BEGIN THE INPUT

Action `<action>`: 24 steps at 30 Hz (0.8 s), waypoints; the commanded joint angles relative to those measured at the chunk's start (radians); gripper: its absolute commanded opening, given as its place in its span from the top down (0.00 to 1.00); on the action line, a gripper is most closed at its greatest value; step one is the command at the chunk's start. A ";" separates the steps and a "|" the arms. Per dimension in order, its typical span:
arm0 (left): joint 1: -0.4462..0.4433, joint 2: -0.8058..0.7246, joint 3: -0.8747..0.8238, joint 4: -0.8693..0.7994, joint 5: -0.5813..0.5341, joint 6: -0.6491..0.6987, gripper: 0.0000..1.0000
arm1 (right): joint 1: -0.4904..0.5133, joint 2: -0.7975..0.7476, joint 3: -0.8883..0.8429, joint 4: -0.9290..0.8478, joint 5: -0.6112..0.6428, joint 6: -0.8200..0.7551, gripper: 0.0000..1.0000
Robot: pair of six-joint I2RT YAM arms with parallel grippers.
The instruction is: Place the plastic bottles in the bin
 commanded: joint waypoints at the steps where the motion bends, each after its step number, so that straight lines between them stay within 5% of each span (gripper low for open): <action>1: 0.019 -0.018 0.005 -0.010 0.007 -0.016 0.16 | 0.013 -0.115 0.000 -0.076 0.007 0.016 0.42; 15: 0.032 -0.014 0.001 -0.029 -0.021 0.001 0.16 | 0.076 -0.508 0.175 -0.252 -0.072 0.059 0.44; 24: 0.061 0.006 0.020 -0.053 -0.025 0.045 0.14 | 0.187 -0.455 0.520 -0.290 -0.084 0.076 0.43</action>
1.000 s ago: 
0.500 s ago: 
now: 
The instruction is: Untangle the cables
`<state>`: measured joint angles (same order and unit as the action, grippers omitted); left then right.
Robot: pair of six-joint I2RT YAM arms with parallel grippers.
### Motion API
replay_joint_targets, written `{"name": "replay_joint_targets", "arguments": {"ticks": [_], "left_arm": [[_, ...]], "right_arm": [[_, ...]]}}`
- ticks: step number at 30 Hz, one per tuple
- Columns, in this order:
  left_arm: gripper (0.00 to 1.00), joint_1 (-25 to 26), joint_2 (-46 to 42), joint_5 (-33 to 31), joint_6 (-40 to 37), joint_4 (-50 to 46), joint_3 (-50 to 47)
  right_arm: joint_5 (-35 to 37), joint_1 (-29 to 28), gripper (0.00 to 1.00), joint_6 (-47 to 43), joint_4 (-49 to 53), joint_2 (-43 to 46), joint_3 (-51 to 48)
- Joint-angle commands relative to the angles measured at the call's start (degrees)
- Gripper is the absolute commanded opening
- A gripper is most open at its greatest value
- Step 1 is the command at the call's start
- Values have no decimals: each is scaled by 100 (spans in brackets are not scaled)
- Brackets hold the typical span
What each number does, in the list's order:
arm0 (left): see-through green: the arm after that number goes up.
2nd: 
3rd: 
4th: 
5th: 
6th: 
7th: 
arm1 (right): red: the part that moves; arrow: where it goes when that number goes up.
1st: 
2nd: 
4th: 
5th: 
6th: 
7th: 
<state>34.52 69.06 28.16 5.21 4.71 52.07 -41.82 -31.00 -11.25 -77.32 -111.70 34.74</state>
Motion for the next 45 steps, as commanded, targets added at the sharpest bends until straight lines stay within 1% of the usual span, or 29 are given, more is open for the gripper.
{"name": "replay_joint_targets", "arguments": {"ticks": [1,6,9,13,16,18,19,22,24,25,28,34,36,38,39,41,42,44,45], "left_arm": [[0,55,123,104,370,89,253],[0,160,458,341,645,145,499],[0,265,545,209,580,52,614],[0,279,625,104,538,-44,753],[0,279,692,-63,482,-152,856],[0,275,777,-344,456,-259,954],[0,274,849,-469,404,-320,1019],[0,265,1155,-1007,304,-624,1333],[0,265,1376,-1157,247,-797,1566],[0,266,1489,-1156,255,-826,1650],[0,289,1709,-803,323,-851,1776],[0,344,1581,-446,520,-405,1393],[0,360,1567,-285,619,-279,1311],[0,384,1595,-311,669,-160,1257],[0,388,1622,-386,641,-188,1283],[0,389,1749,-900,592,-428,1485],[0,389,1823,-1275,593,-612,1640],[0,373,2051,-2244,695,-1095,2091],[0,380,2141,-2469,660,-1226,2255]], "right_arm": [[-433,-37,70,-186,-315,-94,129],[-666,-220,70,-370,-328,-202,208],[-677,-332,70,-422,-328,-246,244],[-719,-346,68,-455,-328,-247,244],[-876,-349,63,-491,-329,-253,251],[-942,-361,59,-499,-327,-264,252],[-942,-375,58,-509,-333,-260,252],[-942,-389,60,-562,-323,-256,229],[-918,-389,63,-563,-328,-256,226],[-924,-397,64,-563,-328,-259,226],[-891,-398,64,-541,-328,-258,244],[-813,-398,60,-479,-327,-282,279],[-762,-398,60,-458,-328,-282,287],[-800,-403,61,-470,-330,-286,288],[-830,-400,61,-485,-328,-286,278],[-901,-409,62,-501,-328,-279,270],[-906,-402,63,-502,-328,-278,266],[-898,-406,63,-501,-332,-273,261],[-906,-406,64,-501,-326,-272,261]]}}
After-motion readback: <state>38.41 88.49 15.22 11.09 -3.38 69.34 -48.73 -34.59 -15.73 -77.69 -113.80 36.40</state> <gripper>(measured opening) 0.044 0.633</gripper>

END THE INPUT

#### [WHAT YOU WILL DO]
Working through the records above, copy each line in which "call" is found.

#### [RESPONSE BELOW]
- Joint-angle commands relative to the angles measured at the call's start (degrees)
- Step 1 is the command at the call's start

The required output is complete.